- To do
Please repeat, unchanged, the lines at the top of the listing below, ending with the one that has "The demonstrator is".

- Data
[Start of Attachment]

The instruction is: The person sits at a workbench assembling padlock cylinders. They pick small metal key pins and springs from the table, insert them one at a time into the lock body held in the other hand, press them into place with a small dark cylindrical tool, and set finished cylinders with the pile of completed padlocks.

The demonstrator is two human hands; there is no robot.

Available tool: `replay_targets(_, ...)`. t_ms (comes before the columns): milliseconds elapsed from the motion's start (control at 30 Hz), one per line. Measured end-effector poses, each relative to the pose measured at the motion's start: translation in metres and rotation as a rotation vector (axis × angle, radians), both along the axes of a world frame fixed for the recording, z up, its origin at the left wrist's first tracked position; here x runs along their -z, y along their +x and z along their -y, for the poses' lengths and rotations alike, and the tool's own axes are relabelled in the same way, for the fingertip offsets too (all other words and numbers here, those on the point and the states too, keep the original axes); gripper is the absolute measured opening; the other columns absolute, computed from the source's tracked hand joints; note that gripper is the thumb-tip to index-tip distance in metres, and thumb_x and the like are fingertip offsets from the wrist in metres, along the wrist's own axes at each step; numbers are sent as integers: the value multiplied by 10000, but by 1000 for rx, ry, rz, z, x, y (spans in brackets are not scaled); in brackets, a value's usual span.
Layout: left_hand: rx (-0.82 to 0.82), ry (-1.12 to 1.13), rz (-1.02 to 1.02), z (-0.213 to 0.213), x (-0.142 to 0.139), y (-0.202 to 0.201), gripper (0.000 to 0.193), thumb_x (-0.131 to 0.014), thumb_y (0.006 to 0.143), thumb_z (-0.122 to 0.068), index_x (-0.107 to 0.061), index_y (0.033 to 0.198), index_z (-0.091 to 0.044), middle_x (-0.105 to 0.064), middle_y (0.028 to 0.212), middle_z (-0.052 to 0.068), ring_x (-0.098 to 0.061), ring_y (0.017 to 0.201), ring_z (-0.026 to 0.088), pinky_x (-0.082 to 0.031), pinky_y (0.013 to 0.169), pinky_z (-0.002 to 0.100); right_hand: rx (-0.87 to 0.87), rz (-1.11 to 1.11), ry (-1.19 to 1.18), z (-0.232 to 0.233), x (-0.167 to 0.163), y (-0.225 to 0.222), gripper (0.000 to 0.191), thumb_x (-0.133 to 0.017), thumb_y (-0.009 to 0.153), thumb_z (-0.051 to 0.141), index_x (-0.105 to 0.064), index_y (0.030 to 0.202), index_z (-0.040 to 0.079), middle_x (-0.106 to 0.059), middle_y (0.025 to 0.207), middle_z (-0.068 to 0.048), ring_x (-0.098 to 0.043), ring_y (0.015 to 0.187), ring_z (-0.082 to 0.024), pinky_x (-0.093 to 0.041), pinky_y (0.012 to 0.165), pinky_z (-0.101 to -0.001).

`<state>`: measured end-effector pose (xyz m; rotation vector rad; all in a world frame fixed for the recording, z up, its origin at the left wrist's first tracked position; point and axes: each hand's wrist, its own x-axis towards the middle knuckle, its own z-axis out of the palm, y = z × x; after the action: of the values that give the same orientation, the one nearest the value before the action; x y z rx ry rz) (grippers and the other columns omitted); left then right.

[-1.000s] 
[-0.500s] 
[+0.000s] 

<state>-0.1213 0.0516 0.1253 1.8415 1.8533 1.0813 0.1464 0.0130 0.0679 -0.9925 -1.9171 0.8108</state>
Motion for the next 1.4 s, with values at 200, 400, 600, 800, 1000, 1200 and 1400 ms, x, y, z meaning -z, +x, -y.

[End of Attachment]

- Finished task
The instruction is: The person sits at a workbench assembling padlock cylinders. They pick small metal key pins and springs from the table, insert them one at a time into the lock body held in the other hand, press them into place with a small dark cylindrical tool, and set finished cylinders with the pile of completed padlocks.

The demonstrator is two human hands; there is no robot.

Work on this exercise is now finished.